Birinci olarak, her ne kadar ‘yanlış seçimler’ olarak nitelendirmiş olsak da yanlış şahıslarla birlikte olma konusunda kendimizi suçlayamayız. Çünkü, kim memnun bir ilgide yer almak yerine mutsuz sonlu aşk öykülerinin başrolünde olmak ister ki? Bu durum, büsbütün romantik deneyimlerden ders alamamakla kontaklı olarak gerçekleşiyor. Yani bununla isteyerek değil, ister istemez karşılaşıyoruz. Tipimiz olarak belirlediğimiz şahıslara ya da belirli kriterlerle ördüğümüz duvarı geçen ihtimallere talih tanıyor ve akabinde hayal kırıklığıyla yine tanışıyoruz.
Daima yanlış ilgiler yaşadığını söyleyen bireyler çoklukla çabukla karşısındaki şahsa tanımadan münasebete başlayanlar oluyor. Şimdi tam olarak tanımadan bir ortaya gelince yanlışlar listesine bir unsur daha ekleniyor. Bu duruma Tez aşka ayrılık yakışır da diyebiliriz.

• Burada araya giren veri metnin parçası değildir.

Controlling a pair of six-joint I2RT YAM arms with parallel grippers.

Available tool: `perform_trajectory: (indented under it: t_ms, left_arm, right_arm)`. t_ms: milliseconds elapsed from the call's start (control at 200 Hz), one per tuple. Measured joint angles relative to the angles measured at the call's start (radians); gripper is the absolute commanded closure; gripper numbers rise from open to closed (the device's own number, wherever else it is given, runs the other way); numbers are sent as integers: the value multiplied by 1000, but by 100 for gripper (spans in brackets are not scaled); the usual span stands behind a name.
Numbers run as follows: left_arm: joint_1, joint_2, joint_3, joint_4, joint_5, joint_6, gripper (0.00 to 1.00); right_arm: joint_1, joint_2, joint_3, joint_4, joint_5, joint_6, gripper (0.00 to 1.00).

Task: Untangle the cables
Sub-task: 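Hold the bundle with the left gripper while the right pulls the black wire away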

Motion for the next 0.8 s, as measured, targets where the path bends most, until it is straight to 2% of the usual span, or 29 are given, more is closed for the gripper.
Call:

Biriyle yalnızca güzel ya da hoş olduğu için bir ortaya gelemeyiz. İmajlar dünyasında yaşasak da bunu mecburen kenara bırakmalıyız. İç dünyamıza dönerek bizi aslında neyin memnun ettiğini keşfetmemiz gerekiyor. Bu sayede azla yetinmeyecek ve en yakın aday yerine gerçek adayı seçme ihtimalimizi artıracağız. Geçmiş deneyimlerin hayatımızda büyük bir rol oynadığını da katiyen kabul ediyoruz. Ancak, onların ışığında geleceğe itimatla bakamıyoruz. Almamız gereken dersleri aldıktan çabucak sonra artta bırakmayı bilmek lazım. Son olarak, süratli seçimler yapmamak konusunda da anlaşalım. Kriterler ve filtreler de ortadan kalktığına nazaran her şeye yine başlayabiliriz. Yanlış seçimlerimizle yakın etrafımızda sahip olduğumuz berbat şöhretle vedalaşma vakti çoktan geldi… Artık keyifli sonla biten romantik bir kıssanın birinci sayfasındayız. ‘Sonsuza kadar memnun yaşadılar…’ cümlesine görene kadar aşık olmak serbest! Lütfen, bu defa yanlışsız kişi olup olmadığına erkenden dikkat edelim…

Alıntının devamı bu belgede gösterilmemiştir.